*** Opening of GIVEN DATA ***
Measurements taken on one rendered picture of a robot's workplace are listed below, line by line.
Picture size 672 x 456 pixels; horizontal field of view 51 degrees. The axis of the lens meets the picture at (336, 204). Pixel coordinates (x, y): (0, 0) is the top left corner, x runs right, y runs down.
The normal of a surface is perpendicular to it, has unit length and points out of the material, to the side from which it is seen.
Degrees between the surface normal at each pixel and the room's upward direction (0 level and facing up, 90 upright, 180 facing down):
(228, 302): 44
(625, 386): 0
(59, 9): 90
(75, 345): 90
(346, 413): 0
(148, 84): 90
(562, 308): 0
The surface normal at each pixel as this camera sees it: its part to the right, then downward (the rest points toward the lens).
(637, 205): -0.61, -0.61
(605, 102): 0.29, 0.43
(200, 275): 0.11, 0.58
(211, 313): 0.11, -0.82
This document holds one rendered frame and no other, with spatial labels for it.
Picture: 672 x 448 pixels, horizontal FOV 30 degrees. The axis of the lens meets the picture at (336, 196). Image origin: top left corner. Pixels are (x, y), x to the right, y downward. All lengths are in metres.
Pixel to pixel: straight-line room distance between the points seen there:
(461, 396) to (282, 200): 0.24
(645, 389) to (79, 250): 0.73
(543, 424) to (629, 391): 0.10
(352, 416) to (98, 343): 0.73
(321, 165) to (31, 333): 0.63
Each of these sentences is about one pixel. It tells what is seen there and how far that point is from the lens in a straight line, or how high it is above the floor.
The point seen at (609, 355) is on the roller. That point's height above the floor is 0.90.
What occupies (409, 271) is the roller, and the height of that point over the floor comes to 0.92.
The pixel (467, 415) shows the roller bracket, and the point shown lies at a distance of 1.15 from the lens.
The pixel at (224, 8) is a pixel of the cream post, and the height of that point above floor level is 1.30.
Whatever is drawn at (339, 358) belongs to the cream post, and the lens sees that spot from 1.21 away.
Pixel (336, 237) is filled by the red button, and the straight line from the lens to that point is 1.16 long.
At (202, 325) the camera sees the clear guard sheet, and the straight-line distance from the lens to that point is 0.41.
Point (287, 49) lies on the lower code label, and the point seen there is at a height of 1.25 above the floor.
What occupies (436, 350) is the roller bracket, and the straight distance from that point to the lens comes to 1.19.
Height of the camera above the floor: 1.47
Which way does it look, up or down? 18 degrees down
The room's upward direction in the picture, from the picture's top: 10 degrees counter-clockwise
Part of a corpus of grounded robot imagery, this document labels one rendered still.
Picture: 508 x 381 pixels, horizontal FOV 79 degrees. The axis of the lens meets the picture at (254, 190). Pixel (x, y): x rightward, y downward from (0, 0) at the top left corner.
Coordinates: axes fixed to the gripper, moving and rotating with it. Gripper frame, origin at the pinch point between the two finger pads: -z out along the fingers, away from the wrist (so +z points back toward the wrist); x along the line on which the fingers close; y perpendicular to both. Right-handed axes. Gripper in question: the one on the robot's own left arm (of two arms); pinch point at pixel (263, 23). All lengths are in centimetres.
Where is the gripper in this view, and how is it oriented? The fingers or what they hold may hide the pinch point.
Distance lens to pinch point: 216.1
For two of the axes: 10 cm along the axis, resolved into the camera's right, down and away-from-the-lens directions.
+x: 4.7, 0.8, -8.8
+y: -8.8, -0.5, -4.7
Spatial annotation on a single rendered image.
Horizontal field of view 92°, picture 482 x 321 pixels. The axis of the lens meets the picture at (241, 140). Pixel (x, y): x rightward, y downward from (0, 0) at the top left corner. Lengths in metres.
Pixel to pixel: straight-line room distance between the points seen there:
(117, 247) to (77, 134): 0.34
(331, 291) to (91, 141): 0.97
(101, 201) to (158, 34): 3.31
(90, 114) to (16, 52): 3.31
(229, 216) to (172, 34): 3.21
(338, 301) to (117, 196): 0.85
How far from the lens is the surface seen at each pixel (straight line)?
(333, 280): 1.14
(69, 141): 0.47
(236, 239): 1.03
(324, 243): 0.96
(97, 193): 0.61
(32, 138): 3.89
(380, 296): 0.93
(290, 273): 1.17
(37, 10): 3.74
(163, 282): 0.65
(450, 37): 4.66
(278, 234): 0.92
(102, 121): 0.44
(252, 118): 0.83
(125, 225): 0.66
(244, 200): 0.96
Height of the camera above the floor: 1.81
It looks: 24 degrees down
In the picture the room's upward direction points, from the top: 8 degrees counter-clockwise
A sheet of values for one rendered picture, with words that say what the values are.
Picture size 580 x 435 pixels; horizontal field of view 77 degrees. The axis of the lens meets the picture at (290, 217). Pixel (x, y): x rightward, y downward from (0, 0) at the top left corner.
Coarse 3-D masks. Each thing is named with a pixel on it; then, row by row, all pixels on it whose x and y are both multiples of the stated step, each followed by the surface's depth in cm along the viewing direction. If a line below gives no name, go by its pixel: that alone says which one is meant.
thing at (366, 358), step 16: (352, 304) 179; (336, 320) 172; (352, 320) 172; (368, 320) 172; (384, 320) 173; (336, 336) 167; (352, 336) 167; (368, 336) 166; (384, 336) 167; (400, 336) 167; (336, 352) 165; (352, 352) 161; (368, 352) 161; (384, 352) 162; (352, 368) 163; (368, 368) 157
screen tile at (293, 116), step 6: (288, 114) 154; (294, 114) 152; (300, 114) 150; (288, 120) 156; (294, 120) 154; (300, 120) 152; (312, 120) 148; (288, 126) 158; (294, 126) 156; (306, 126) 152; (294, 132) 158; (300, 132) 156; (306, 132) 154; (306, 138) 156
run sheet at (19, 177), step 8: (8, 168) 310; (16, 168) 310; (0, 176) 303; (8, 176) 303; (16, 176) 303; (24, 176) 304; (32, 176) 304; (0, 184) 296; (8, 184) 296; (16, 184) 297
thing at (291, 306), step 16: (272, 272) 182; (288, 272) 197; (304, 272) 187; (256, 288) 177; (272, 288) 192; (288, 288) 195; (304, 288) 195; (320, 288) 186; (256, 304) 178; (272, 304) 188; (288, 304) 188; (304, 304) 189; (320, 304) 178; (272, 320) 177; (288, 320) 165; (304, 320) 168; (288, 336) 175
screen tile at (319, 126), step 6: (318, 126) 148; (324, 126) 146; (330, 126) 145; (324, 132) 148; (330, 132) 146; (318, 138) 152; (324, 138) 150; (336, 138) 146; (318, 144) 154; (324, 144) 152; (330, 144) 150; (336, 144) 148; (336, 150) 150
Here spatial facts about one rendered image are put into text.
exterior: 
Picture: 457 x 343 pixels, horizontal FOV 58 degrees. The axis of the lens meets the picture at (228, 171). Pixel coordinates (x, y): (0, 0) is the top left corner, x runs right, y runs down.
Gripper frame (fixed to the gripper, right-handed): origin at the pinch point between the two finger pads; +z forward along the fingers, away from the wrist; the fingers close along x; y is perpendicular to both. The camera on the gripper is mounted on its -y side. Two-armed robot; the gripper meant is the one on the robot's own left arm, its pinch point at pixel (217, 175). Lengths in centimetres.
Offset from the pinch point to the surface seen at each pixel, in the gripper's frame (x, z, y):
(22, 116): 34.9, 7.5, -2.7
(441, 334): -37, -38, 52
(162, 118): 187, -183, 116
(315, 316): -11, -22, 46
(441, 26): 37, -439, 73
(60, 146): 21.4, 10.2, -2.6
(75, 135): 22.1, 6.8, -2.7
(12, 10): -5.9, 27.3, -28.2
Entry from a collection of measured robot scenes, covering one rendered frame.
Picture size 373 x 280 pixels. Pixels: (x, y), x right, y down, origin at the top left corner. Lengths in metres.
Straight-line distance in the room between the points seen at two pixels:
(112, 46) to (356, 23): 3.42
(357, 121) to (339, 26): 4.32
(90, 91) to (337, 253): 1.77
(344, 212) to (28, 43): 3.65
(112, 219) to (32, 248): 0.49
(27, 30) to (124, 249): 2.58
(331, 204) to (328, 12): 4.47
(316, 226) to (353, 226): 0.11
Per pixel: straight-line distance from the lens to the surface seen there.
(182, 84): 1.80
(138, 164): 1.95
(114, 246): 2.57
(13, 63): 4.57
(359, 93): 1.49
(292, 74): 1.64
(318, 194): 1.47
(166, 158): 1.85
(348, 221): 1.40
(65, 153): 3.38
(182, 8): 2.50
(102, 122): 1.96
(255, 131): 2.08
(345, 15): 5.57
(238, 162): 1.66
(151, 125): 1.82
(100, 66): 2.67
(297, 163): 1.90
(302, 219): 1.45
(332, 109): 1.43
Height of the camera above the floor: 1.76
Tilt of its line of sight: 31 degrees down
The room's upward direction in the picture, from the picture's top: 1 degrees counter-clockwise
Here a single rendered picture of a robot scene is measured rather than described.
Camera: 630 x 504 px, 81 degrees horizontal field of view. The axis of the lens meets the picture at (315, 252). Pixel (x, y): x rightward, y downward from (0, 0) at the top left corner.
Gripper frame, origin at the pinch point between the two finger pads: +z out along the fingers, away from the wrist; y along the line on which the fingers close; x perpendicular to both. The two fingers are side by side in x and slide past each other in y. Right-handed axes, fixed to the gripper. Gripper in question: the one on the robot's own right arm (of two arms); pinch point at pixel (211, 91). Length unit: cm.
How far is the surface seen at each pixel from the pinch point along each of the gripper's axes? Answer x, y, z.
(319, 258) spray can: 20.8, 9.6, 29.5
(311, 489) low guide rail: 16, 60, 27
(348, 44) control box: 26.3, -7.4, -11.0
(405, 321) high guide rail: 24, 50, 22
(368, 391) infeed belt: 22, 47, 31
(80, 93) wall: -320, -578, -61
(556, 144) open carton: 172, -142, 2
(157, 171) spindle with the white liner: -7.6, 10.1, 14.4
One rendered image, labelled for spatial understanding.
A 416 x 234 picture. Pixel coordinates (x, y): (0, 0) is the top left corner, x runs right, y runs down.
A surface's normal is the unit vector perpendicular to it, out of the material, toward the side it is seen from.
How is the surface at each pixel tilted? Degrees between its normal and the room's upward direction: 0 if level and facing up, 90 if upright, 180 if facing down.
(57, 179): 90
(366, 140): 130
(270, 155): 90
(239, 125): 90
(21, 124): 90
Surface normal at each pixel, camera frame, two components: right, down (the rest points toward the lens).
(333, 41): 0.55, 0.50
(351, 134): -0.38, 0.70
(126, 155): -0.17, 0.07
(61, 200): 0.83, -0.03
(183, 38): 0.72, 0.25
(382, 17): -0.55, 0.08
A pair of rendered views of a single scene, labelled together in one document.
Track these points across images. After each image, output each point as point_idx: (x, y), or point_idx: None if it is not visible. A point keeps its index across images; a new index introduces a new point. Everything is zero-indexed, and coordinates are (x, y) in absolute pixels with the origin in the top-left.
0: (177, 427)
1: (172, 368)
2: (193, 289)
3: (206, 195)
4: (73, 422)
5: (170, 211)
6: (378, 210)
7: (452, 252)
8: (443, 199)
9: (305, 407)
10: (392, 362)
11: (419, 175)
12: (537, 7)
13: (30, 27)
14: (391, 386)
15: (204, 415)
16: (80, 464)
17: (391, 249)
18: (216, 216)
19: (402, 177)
*** Close of GIVEN DATA ***
=== TASK STATEMENT ===
Please give back, exactly as it stands above, the stretch from the line with "(338, 301) to (117, 196): 0.85" through the line with "Coarse 3-D masks.", and no line outside it.

=== EXERCISE ANSWER ===
(338, 301) to (117, 196): 0.85
How far from the lens is the surface seen at each pixel (straight line)?
(333, 280): 1.14
(69, 141): 0.47
(236, 239): 1.03
(324, 243): 0.96
(97, 193): 0.61
(32, 138): 3.89
(380, 296): 0.93
(290, 273): 1.17
(37, 10): 3.74
(163, 282): 0.65
(450, 37): 4.66
(278, 234): 0.92
(102, 121): 0.44
(252, 118): 0.83
(125, 225): 0.66
(244, 200): 0.96
Height of the camera above the floor: 1.81
It looks: 24 degrees down
In the picture the room's upward direction points, from the top: 8 degrees counter-clockwise
A sheet of values for one rendered picture, with words that say what the values are.
Picture size 580 x 435 pixels; horizontal field of view 77 degrees. The axis of the lens meets the picture at (290, 217). Pixel (x, y): x rightward, y downward from (0, 0) at the top left corner.
Coarse 3-D masks. Each thing is named with a pixel on it; then, row by row, all pixels on it whose x and y are both multiples of the stated step, each followed by the surface's depth in cm along the viewing direction. If a line below gives no name, go by its pixel: that alone says which one is meant.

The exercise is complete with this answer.